Base.:(==)(x::Dual, y::Int) = x.value == y && iszero(x.partials)
Base.:(!=)(x::Dual, y::Int) = x.value != y || !iszero(x.partials)

This fixes the tests above, and (a slightly more careful version) fixes #197 and #407.

However, it means that fun(Dual(x,1)).value need not be equal to fun(x), on a discontinuous function. Although fun(Dual(x,0)).value should still be equal, @assert zero(x) == 0 isn't broken, and there should be no problems where functions use things like zero(eltype(xs)) for type-stability.

The idea that the forward evaluation is unchanged is often thought of as an axiom of AD, but for discontinuous functions, I think that's another way of saying ε << ζ. Which is a choice. And one that your calculus teacher would disapprove of. The point of evaluating a function with dual numbers is, presumably, to find derivatives, so finding them correctly ought to have a higher priority.

There are other comparisons to think about, for example:

sq2(x) = x>1 ? x^2 : x<1 ? x^2 : one(x)

clamp2(x, lo=0, hi=1) = x>hi ? oftype(x,hi) : x<lo ? oftype(x,lo) : x
clamp3(x, lo=0, hi=1) = x>=hi ? oftype(x,hi) : x<=lo ? oftype(x,lo) : x

[ForwardDiff.derivative(cl, 1.0) for cl in [x->clamp(x,0,1), clamp2, clamp3]] == [1,1,0]
[central_fdm(5, 1)(cl, 1.0) for cl in [x->clamp(x,0,1), clamp2, clamp3]] ≈ [0.5, 0.5, 0.5]

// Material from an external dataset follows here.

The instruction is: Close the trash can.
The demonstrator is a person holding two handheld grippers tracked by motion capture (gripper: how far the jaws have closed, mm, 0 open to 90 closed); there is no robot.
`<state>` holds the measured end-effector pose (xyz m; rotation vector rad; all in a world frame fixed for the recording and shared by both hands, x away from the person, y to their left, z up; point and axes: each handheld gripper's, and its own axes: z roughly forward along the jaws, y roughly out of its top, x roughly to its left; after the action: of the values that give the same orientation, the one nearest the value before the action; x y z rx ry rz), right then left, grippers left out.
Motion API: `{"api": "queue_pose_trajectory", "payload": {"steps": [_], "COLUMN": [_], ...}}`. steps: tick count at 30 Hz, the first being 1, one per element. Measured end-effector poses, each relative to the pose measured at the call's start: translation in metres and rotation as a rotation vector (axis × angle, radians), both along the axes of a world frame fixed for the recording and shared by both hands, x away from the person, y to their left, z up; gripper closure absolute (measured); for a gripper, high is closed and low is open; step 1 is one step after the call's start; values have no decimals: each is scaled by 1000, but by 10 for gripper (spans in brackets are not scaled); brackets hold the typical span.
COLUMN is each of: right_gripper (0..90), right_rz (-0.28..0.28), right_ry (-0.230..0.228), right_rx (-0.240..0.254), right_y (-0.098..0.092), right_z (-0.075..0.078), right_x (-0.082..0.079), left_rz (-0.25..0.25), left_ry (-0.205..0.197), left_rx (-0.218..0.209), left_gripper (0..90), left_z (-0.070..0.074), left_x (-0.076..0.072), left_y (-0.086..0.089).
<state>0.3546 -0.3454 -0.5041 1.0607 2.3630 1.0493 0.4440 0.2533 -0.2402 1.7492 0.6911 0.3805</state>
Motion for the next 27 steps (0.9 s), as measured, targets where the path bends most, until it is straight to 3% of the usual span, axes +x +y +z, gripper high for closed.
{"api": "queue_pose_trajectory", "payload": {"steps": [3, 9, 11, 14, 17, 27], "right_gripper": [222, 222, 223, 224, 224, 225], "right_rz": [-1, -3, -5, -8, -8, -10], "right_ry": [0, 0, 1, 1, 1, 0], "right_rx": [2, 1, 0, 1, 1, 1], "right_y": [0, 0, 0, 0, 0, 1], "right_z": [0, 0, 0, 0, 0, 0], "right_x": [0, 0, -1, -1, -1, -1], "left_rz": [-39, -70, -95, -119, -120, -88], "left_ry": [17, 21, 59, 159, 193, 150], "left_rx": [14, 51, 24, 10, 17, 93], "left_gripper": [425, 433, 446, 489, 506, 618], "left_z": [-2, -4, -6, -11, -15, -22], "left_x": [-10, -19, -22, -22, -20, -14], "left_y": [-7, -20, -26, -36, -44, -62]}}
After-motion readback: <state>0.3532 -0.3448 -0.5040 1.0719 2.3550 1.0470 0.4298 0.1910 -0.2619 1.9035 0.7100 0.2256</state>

I'm not sure how often simulating x==1 as in sq2(x) happens in the wild. Perhaps from some combination like f(x) = relu(x) + 0.1*relu(-x)?

But clamping parameters to some range is routine. Your calculus teacher would throw an error here, but that's probably not the most helpful response for the computer.

Returning a nonzero derivative here is useful because, if this is some parameter being optimised, it means gradient descent won't get stuck against the wall, when the gradient is away from it. So you can argue that the ability to choose which sub-gradient ForwardDiff will use is a feature. The 0.5 gradient alla FiniteDifferences would also be fine for getting un-stuck, but it's very difficult to picture how ForwardDiff could evaluate both branches, and easy to picture doing so having awful side-effects.

Here is one way to relate the present rule for >(::Dual, ::Real) and >=(::Dual, ::Real) to the finite-everything ζ << ε story. We can say that while the ε-ball overlaps with both sides, the vote from the longer side (longer by about 2ζ) always wins by a hair:

----------(==========1==========)----------  abs(x-1) < ε
---------------------1-(===================  x > 1+ζ
          +++++++++++++..........            gradient votes, clamp2(1.0)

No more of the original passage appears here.